The Chamber did not believe that a “one-size-fits-all” approach was correct and said provision should be made, possibly through the sub-councils and zoning schemes, to allow the tourism and hospitality industry to flourish while further restrictions could be applied in areas where there was proven local support for these restrictions.

The permitted trading hours should be fair to the public, the businesses and the stakeholders.  “Nine pm is an impractical cut-off point for the serving of alcohol. Many formal and restaurant dinners commence at 8 pm and to close the bar an hour later would be totally inappropriate. In addition, the 9 pm cut-off would deny members of a wide range of clubs – from squash to chess – a beer or a glass of wine during the socialising which follows matches or practice sessions.”

Mr Schuitmaker warned that if the regulations were too restrictive and were perceived to be unfair, the likely outcome was that they would not be respected.

“This will lead to a variety of schemes to work around the letter of the law and the end result will be that the intentions of legislation will not be realised and the outcome could be a worsening of the perceived problem.”

The Chamber said the restriction on liquor trading on Sundays dated back to a time when legislation made Sundays a day when the country virtually closed down.

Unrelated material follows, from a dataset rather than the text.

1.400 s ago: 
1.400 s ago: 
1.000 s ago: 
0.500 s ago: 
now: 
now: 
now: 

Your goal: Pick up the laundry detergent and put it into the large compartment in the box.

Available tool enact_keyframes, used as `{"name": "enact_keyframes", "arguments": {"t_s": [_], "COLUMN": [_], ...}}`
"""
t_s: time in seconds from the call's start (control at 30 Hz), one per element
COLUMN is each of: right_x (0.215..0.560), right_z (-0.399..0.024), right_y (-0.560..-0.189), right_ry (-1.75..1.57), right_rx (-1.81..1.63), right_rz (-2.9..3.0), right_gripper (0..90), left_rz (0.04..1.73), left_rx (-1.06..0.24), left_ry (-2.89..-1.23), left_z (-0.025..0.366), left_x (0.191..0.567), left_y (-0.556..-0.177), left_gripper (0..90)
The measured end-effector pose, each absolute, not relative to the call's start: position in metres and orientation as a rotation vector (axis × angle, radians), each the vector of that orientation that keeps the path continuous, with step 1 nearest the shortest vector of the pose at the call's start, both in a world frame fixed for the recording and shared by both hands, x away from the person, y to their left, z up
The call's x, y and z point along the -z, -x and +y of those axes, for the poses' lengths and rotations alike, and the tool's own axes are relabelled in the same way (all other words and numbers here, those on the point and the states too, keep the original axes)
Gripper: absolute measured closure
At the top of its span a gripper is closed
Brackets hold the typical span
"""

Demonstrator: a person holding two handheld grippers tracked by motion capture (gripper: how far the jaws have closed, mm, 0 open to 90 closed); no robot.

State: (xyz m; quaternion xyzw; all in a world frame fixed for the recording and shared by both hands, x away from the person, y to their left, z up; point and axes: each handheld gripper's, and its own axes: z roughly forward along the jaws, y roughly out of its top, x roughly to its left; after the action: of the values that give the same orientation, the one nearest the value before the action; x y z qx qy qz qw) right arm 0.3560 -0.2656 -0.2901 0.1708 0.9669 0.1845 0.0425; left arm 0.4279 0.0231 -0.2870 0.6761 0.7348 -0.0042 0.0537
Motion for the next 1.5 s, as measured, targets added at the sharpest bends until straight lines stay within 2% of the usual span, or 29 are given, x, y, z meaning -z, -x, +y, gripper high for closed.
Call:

Since then restrictions had been lifted opening the way for sport, cinemas, concerts and retail business on Sundays.

 “We believe that the regulations on the sale of liquor should be appropriate for the new and more relaxed South Africa of today. On-consumption at licensed premises is now widely permitted. The sale of wine at wine estates is allowed, subject to certain conditions. To be consistent it is therefore proposed that the permission for supermarkets to sell wine on a Sunday be extended to allow bottle stores to trade on Sundays in a similar time frame.”

The Chamber said public holidays “should be treated in line with our proposal for Sundays but an exception could be made for religious holidays of exceptional significance such as Good Friday and Christmas Day when stricter limitations may be appropriate.”

“It is impossible for an authority to accommodate all complaints, many of which are contradictory and unrepresentative.  The Chamber believes that when considering trading days and hours, fairness should be the determining factor.

“Placing significant restrictions on the sale of liquor, whether off premises or on-premises, should be dictated by the current realities, the deregulation of shopping hours, developments in the hospitality industry and the desired growth in our tourism industry.”

The Chamber stressed that decisions should be based on sound research, not on individual experiences and anecdotal evidence.

“The Chamber does not advocate the complete deregulation of the trading days and hours in the liquor industry. It supports a fair and sensible set of regulations which can be enforced and do not unnecessarily impact on the majority of responsible people.”